“It is with the greatest sincerity that I say there could be no place else I would have rather spent the past 24 years,” physical education teacher Liz Giles-Brown said of her career at South Bristol School.
Giles-Brown, who started work at SBS in 1993, resigned her position at the end of the school year to focus on her writing. She hopes to also do consulting with other teachers.
She has previously written three books on physical education and teaching through movement. She authored the “Physical Education Assessment Toolkit,” “Rhyme Time in Physical Education,” and “Rhyme Time Reader.”
She also manages a website on the subject, learningonthemove.org, and has written articles on the subject of physical education.
“Over the years I have become really, really interested in brain-compatible learning, and so I’ve tried to wrap that into my teaching,” Giles-Brown said. “You just remember things better when they rhyme.”
“I’m very interested in bringing more movement into regular classrooms,” she said.
“In the immediate future, I am hoping to pursue a writing opportunity with Human Kinetics Publishing Co. as a platform to further develop some of my methods and ideas,” she said.
“My hope is to eventually work with physical educators and classroom teachers to develop and implement brain-compatible, multi-sensory learning founded in movement,” she said.
SBS Principal Scott White said SBS intends to hire Giles-Brown next year as a physical education and health consultant.
“Her involvement will be instrumental in helping facilitate a smooth transition for our students. Liz will be working closely with her successor, Erin Michaud, next year,” White said.
During her time at SBS, Giles-Brown founded two extracurricular groups. She created the South Bristol Spindrifters in 1998 and the circus arts program in 2007.
The Spindrifters is a traveling precision jump-rope demonstration team that represents the American Heart Association as part of the Jump Rope for Heart program.
According to Giles-Brown, the first team was made up of nine students. Now, 20 years later, about half of the school belongs to the team.
“It’s just been awesome to take a small group of kids from a small school out and watch them be able to get out on the floor and perform for 400-600 other Maine school kids, and to be able to show some things that they’ve worked really hard to master. That in itself is more than jumping rope,” Giles-Brown said.
South Bristol’s circus arts program, named Circus Marinus, was inspired by the Gym Dandies children’s circus in Scarborough, founded by Jon Cahill.
The South Bristol group, made up of students in grades five through eight, meets once a week to practice everything from juggling to riding unicycles.
“I think the thing that makes me happiest is when kids work really, really hard to learn something, and they make that connection. They get it, and they can see the reasons why they got it, or the reasons why they’re able to master new skills,” Giles-Brown said.
Giles-Brown “not only thought about her craft and how she could make lessons more engaging and meaningful for her students, but she actually put her theories and ideas into practice. She was an exemplary teacher and model for all of us,” White said.

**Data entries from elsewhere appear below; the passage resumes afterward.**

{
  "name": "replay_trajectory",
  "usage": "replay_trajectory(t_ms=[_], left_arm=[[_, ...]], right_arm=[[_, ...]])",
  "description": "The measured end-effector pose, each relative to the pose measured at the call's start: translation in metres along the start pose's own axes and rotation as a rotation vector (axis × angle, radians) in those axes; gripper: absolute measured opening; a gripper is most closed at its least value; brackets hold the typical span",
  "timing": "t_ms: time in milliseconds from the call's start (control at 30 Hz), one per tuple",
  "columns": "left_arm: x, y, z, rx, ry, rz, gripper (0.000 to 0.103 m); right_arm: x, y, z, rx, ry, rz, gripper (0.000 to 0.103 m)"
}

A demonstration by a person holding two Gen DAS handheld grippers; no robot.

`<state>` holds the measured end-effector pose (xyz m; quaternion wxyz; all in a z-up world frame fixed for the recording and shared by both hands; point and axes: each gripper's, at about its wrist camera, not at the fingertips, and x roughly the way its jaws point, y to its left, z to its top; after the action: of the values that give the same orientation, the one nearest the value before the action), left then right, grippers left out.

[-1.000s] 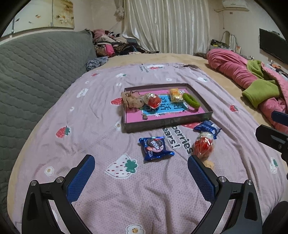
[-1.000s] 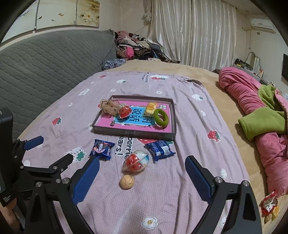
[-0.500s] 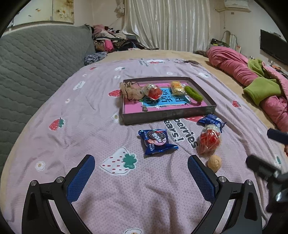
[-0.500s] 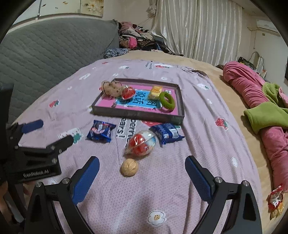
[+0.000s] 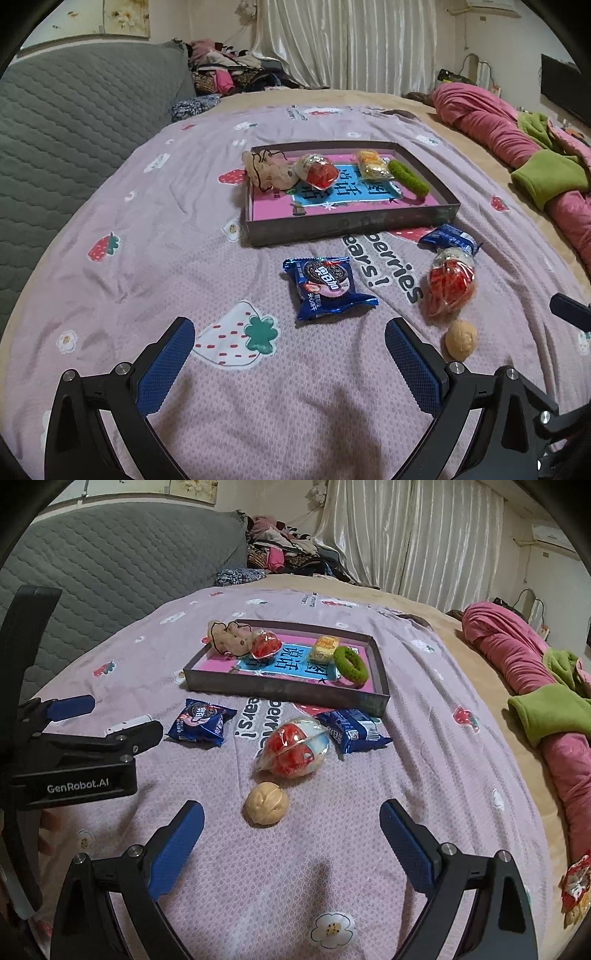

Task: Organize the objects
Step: 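Move the left gripper to the blue cookie packet while the right approaches the walnut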

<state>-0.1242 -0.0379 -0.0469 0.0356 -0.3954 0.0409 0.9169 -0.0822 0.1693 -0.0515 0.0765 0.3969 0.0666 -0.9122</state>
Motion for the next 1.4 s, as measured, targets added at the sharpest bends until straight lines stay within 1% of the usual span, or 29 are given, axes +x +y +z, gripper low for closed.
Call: replay_trajectory(t_ms=[233, 500, 800, 1000, 1133, 1200, 1267, 1333, 1400], left_arm=[[0.021, -0.003, 0.004, -0.005, 0.008, -0.011, 0.103], [0.046, -0.012, 0.011, -0.001, 0.027, -0.019, 0.103], [0.064, -0.019, 0.016, 0.012, 0.033, -0.016, 0.103], [0.077, -0.020, 0.021, 0.002, 0.033, -0.017, 0.103], [0.085, -0.020, 0.024, -0.003, 0.037, -0.010, 0.103], [0.089, -0.020, 0.025, -0.005, 0.045, -0.011, 0.103], [0.093, -0.019, 0.025, -0.009, 0.051, -0.013, 0.103], [0.097, -0.019, 0.025, -0.011, 0.056, -0.014, 0.103], [0.100, -0.019, 0.024, -0.010, 0.061, -0.008, 0.103]], right_arm=[[0.016, -0.001, -0.007, 0.022, -0.004, 0.017, 0.096], [0.032, -0.001, -0.009, 0.024, -0.001, 0.005, 0.096], [0.046, -0.005, -0.009, 0.041, 0.006, 0.007, 0.096], [0.053, -0.001, -0.010, 0.024, 0.012, 0.005, 0.096], [0.055, -0.004, -0.009, 0.039, 0.009, 0.023, 0.091], [0.059, -0.004, -0.009, 0.041, 0.019, 0.024, 0.091], [0.061, -0.003, -0.009, 0.042, 0.019, 0.028, 0.088], [0.065, -0.003, -0.008, 0.040, 0.030, 0.039, 0.082], [0.069, -0.002, -0.007, 0.041, 0.043, 0.044, 0.079]])
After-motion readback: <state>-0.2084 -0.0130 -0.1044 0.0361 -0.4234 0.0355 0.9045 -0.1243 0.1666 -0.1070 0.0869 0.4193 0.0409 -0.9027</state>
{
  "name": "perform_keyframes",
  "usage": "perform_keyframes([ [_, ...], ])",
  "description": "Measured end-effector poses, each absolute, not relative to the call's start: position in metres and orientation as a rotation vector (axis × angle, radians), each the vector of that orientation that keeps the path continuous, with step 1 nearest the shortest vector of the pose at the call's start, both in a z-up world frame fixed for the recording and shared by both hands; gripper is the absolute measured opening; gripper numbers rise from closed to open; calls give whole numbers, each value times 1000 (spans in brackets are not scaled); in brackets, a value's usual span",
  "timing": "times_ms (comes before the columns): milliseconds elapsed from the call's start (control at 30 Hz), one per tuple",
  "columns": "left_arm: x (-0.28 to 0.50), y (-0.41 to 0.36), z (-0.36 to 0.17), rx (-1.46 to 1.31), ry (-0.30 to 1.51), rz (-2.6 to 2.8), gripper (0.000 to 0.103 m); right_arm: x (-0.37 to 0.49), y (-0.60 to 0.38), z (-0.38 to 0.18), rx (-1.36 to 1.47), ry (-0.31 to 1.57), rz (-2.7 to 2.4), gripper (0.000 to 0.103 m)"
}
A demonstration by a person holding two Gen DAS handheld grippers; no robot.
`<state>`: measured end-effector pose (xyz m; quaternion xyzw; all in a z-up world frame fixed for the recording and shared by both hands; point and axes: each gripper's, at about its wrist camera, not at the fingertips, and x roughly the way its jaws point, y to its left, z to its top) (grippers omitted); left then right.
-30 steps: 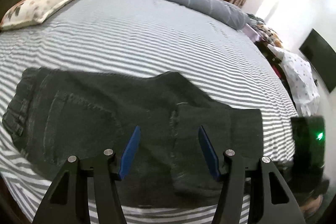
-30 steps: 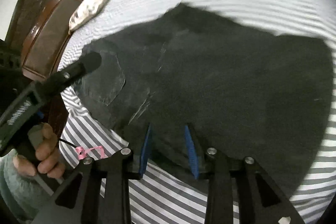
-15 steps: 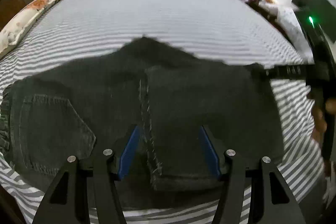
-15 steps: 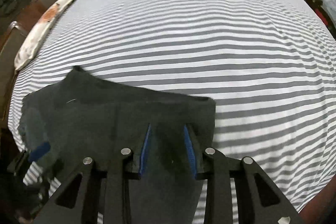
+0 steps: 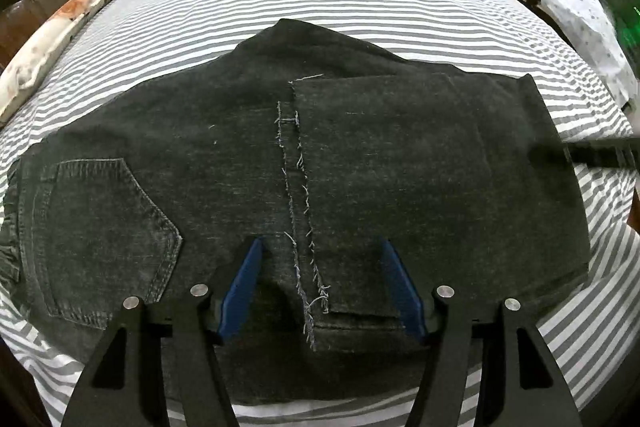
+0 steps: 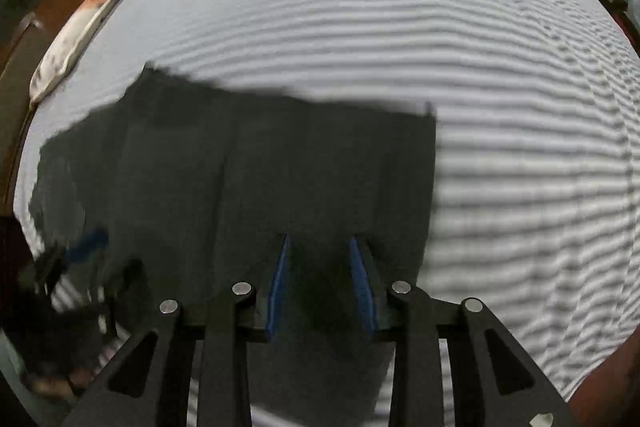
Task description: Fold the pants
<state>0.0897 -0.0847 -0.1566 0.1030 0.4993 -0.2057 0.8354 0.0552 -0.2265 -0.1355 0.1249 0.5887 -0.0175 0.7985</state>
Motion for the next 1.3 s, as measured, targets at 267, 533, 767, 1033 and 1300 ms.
perform_keyframes([
  [267, 92, -59, -142, 98, 1074, -441, 64, 3, -213, -155, 255, 1321, -30, 29],
  [533, 110, 27, -91, -115, 998, -321, 64, -1, -211, -155, 243, 1306, -45, 31],
  [767, 131, 146, -69, -354, 990, -151, 64, -7, -213, -138, 295, 1255, -43, 41],
  [1033, 127, 258, -97, -664, 1017, -32, 64, 2, -212, -119, 340, 1208, -52, 46],
  [1300, 137, 276, -146, -832, 1127, -91, 63, 8, -204, -105, 315, 1196, -76, 47],
])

Known for signing her correspondence with “yours for healthy, happy, and active children,” Giles-Brown said she always knew she wanted to teach physical education.

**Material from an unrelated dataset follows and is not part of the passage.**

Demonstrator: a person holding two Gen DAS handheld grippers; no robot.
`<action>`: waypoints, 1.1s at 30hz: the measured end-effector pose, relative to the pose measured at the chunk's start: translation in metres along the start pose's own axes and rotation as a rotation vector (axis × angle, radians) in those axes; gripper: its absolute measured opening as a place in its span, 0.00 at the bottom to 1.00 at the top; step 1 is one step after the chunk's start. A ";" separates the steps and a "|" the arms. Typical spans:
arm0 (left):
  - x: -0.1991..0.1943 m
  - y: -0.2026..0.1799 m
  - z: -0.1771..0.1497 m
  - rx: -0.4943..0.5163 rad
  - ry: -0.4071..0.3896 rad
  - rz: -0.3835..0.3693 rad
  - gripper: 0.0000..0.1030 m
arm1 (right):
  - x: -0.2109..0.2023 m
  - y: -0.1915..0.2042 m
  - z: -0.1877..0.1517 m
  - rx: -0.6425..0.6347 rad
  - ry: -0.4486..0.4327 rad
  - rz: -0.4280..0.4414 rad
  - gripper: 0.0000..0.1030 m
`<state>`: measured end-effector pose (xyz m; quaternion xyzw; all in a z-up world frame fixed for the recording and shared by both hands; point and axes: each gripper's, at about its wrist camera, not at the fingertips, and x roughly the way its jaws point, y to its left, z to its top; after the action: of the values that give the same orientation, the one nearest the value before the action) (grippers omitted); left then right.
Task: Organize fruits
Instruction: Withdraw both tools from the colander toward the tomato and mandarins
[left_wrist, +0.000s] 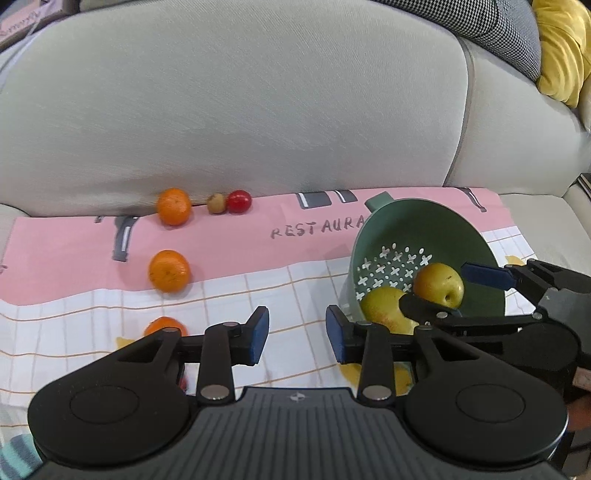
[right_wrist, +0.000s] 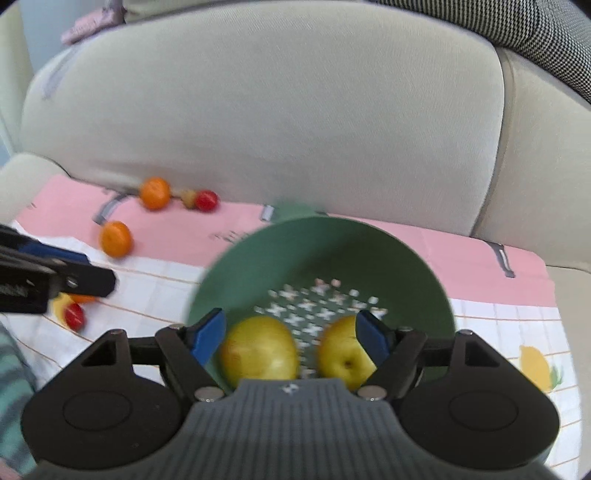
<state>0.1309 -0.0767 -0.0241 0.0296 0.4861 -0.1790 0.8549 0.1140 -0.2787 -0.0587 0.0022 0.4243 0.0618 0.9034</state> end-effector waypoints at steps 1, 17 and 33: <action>-0.004 0.002 -0.002 0.002 -0.006 0.006 0.41 | -0.003 0.006 -0.001 0.006 -0.009 0.010 0.73; -0.081 0.050 -0.001 0.087 -0.136 0.242 0.42 | -0.027 0.074 -0.007 -0.064 -0.044 0.149 0.77; -0.081 0.109 -0.032 0.039 -0.090 0.189 0.46 | -0.017 0.149 -0.002 -0.218 -0.064 0.225 0.79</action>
<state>0.1037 0.0549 0.0143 0.0839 0.4388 -0.1080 0.8881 0.0853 -0.1329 -0.0389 -0.0466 0.3831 0.2081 0.8987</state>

She graduated with a bachelor’s degree in physical education from Plymouth State College in New Hampshire and has a master’s degree in curriculum and instruction from the University of Maine at Orono.
In addition to her job at SBS, she was a part-time teacher at Southport Central School from 2008-2016.
“It’s all about trying to help kids learn the skills, knowledge, motivation to lead happy and healthy lives,” she said.
SBS co-workers and students made a video for Giles-Brown ahead of her last day at the school.
In the video, students said, “You taught us life lessons,” “I’ll always remember how much more active and fun your class was,” and “You always had a smile on your face.”
“I will always remember jump-rope club, and to work hard,” one student said.
“I’ll always remember you teaching us grit, and how to bounce back up when things don’t go our way,” another said.
Past students sent in video messages or letters that were read by current students.
“The Spindrifters are one of my favorite memories from South Bristol,” Ashley Sykes, of the class of 2002, said in the video.
SBS staff also had messages for Giles-Brown.
“In your tenure here, I have learned so much from you,” ed tech Terry Mitchell said. “Enjoy whatever you do in the future.”
Giles-Brown has won many awards and honors during her time as a teacher. One of the most recent was in 2016, when she was given the American Society of Health and Physical Education National Jump Rope for Heart Recognition Award for her work with the Spindrifters.
“I’ve been teaching for 31 years, K-8 physical education, and I’ve honestly loved every single minute of it. It’s just time to do something different. I have some other goals,” Giles-Brown said.
“My hope is that the South Bristol School and community continues to support and value the role physical education plays in a child’s education. I wish them great success in the future,” she said.